→ About this task
Pull every line containing the word "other" from the records.

+---+

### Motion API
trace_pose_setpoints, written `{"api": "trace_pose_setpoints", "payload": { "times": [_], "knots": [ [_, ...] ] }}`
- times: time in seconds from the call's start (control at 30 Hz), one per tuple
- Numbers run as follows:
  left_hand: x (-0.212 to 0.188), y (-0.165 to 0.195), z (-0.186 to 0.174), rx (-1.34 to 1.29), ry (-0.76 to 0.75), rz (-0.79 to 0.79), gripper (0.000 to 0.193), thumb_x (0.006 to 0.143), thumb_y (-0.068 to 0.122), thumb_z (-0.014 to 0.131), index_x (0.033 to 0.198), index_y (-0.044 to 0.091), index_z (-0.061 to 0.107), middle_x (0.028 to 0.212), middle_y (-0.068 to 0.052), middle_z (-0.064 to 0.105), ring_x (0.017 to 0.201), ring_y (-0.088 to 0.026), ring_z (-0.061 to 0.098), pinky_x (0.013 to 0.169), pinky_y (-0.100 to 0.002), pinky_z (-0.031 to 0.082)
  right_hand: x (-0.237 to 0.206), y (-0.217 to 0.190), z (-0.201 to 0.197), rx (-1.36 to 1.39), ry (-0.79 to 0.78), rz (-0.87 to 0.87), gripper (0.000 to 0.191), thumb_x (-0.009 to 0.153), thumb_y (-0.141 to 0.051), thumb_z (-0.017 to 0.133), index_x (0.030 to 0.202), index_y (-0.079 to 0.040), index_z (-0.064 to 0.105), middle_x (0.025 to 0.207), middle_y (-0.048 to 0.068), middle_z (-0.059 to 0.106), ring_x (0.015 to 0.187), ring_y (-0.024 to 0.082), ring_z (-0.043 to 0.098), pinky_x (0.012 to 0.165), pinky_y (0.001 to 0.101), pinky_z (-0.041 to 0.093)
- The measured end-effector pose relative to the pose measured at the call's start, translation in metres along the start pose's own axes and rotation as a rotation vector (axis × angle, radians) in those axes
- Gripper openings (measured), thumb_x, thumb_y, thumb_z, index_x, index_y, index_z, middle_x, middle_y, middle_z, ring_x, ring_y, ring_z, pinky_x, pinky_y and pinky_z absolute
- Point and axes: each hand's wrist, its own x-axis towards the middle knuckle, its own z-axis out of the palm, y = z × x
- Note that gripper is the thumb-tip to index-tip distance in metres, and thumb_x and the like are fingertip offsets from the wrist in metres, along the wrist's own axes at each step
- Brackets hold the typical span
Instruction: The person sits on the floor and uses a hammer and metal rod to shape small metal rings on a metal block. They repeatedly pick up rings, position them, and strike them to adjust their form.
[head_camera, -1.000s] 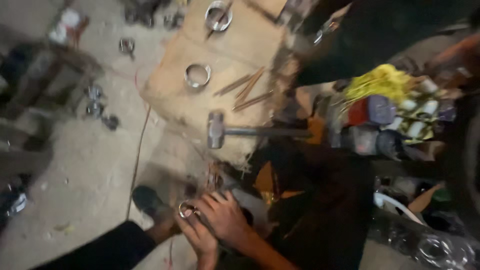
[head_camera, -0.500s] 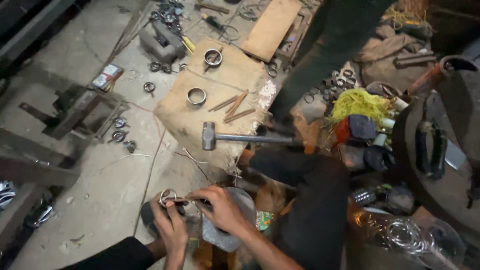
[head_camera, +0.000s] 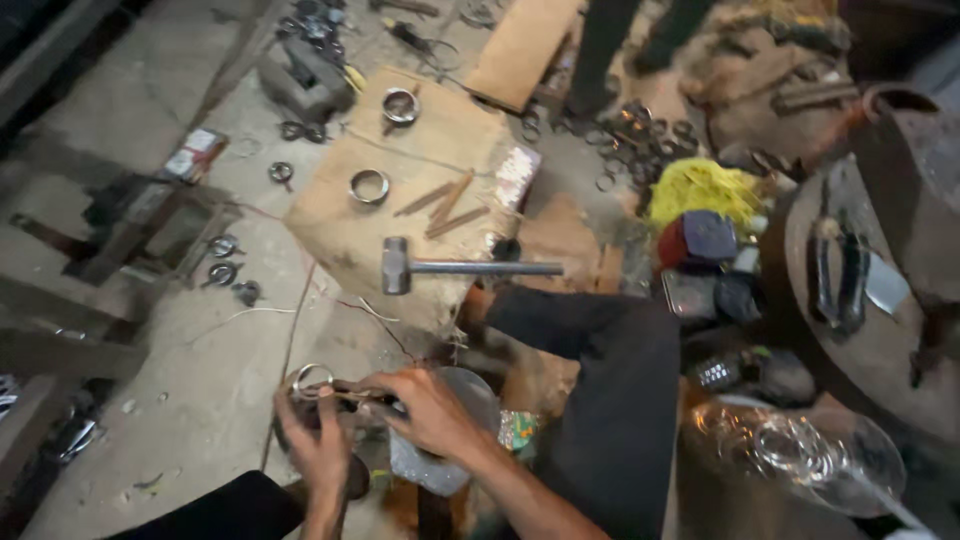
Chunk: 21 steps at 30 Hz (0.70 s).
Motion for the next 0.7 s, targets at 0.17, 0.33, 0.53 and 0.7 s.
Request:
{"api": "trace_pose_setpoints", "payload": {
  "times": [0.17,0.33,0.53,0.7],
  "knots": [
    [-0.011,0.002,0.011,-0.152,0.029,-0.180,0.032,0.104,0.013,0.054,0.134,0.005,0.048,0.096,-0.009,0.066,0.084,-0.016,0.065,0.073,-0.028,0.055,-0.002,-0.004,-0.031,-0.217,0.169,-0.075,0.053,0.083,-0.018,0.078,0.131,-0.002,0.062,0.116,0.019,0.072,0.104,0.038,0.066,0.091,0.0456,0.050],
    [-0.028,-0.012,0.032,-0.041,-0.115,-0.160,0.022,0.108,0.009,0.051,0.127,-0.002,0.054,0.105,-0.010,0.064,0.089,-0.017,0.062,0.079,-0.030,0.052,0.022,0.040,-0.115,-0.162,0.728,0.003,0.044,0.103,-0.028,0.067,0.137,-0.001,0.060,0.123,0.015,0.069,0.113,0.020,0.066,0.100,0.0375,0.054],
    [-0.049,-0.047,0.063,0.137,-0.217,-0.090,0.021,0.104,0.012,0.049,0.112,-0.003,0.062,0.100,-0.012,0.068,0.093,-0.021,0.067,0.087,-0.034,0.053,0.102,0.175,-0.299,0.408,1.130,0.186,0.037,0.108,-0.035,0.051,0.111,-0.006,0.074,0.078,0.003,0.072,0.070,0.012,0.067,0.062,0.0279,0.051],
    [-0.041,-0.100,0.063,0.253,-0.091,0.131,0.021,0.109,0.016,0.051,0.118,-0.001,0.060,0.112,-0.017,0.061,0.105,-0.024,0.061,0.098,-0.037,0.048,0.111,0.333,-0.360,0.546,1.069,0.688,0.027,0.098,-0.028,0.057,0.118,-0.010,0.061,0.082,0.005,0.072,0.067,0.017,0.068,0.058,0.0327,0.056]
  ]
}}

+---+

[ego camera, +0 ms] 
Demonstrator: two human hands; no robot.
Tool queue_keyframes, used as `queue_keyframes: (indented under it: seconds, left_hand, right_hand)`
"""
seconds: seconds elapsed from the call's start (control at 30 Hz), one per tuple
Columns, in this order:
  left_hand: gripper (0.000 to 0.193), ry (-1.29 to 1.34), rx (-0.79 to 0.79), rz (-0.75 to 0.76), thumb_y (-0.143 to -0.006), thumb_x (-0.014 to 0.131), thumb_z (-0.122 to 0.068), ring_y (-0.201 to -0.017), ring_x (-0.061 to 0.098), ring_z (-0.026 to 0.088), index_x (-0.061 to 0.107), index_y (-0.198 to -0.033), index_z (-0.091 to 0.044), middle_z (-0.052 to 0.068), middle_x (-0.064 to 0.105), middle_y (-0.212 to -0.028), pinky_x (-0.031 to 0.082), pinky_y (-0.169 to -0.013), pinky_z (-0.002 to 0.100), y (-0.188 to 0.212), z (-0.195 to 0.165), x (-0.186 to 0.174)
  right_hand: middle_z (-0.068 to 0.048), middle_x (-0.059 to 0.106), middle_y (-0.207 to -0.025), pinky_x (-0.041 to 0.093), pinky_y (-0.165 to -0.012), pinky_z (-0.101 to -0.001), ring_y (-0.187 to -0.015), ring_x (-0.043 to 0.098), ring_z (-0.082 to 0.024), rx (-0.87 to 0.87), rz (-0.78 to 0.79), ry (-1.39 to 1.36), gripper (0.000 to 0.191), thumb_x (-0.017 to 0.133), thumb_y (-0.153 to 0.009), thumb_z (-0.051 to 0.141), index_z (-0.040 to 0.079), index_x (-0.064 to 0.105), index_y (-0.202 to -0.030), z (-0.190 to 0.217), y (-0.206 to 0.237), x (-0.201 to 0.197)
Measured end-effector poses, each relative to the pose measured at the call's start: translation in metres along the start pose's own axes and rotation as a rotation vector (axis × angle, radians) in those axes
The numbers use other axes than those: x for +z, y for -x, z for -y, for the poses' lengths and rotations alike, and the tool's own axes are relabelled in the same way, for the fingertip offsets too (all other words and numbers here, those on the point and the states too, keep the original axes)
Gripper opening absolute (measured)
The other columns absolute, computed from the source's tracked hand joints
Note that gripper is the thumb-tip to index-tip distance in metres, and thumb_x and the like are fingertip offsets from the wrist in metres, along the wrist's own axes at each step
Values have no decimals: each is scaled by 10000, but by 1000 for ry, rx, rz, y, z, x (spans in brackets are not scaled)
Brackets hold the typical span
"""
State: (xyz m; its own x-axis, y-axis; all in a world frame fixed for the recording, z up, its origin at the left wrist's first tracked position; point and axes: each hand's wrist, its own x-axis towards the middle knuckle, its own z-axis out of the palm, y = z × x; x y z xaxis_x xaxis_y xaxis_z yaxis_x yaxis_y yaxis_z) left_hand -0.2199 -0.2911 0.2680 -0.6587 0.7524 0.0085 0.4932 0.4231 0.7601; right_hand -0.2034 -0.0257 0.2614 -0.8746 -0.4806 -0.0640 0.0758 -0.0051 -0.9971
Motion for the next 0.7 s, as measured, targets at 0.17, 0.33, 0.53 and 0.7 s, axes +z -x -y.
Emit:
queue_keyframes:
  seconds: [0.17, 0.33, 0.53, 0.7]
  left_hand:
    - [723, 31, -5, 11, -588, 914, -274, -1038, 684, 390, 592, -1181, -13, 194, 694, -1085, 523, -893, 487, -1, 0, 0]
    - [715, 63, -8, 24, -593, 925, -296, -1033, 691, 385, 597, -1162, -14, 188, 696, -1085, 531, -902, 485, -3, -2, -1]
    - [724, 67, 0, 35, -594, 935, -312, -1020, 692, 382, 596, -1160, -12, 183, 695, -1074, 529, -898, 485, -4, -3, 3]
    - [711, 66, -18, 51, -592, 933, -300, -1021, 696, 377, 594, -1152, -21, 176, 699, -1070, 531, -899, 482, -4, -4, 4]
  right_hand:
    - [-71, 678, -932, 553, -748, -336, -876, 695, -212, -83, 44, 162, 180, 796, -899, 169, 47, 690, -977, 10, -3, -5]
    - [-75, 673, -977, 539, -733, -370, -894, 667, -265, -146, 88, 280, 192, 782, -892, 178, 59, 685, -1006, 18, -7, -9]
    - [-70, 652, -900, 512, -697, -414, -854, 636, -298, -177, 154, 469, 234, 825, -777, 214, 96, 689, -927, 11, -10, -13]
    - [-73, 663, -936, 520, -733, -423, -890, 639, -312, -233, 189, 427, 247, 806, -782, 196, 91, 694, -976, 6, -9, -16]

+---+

→ Written response
The numbers use other axes than those: x for +z, y for -x, z for -y, for the poses' lengths and rotations alike, and the tool's own axes are relabelled in the same way, for the fingertip offsets too (all other words and numbers here, those on the point and the states too, keep the original axes)
The other columns absolute, computed from the source's tracked hand joints

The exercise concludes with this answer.